┌────────
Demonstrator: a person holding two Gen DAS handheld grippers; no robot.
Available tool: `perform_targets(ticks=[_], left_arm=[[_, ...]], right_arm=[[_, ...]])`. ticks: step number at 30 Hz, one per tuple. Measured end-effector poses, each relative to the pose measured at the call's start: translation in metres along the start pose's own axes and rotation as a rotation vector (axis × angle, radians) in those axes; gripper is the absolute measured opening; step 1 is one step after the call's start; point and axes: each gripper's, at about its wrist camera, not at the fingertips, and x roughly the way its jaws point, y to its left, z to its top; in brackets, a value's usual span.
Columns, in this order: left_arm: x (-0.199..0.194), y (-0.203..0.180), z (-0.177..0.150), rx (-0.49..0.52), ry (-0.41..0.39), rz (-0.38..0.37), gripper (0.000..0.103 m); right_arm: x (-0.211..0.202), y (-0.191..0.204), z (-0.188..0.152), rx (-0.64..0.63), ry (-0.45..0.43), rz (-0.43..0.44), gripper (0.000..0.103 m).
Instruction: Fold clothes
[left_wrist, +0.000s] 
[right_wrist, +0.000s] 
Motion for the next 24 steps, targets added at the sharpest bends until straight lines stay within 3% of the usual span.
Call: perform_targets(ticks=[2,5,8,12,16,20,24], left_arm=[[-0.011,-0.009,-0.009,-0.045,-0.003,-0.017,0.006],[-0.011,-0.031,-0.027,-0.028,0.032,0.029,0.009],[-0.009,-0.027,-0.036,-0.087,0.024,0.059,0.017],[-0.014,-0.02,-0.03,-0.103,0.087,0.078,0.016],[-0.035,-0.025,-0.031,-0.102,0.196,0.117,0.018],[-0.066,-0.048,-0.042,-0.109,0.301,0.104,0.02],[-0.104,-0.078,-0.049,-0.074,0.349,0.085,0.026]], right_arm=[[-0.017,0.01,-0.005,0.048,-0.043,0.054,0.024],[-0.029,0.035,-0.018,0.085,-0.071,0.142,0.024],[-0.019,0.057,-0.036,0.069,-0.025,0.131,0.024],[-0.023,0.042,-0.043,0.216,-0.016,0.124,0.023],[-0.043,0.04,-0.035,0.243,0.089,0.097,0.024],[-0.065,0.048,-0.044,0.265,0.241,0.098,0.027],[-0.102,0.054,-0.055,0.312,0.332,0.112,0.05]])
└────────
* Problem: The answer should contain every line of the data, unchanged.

* Response:
Demonstrator: a person holding two Gen DAS handheld grippers; no robot.
Available tool: `perform_targets(ticks=[_], left_arm=[[_, ...]], right_arm=[[_, ...]])`. ticks: step number at 30 Hz, one per tuple. Measured end-effector poses, each relative to the pose measured at the call's start: translation in metres along the start pose's own axes and rotation as a rotation vector (axis × angle, radians) in those axes; gripper is the absolute measured opening; step 1 is one step after the call's start; point and axes: each gripper's, at about its wrist camera, not at the fingertips, and x roughly the way its jaws point, y to its left, z to its top; in brackets, a value's usual span.
Columns, in this order: left_arm: x (-0.199..0.194), y (-0.203..0.180), z (-0.177..0.150), rx (-0.49..0.52), ry (-0.41..0.39), rz (-0.38..0.37), gripper (0.000..0.103 m); right_arm: x (-0.211..0.202), y (-0.191..0.204), z (-0.188..0.152), rx (-0.64..0.63), ry (-0.45..0.43), rz (-0.43..0.44), gripper (0.000..0.103 m).
Instruction: Fold clothes
[left_wrist, +0.000s] 
[right_wrist, +0.000s] 
Motion for the next 24 steps, targets added at the sharpest bends until straight lines stay within 3% of the usual span.
Call: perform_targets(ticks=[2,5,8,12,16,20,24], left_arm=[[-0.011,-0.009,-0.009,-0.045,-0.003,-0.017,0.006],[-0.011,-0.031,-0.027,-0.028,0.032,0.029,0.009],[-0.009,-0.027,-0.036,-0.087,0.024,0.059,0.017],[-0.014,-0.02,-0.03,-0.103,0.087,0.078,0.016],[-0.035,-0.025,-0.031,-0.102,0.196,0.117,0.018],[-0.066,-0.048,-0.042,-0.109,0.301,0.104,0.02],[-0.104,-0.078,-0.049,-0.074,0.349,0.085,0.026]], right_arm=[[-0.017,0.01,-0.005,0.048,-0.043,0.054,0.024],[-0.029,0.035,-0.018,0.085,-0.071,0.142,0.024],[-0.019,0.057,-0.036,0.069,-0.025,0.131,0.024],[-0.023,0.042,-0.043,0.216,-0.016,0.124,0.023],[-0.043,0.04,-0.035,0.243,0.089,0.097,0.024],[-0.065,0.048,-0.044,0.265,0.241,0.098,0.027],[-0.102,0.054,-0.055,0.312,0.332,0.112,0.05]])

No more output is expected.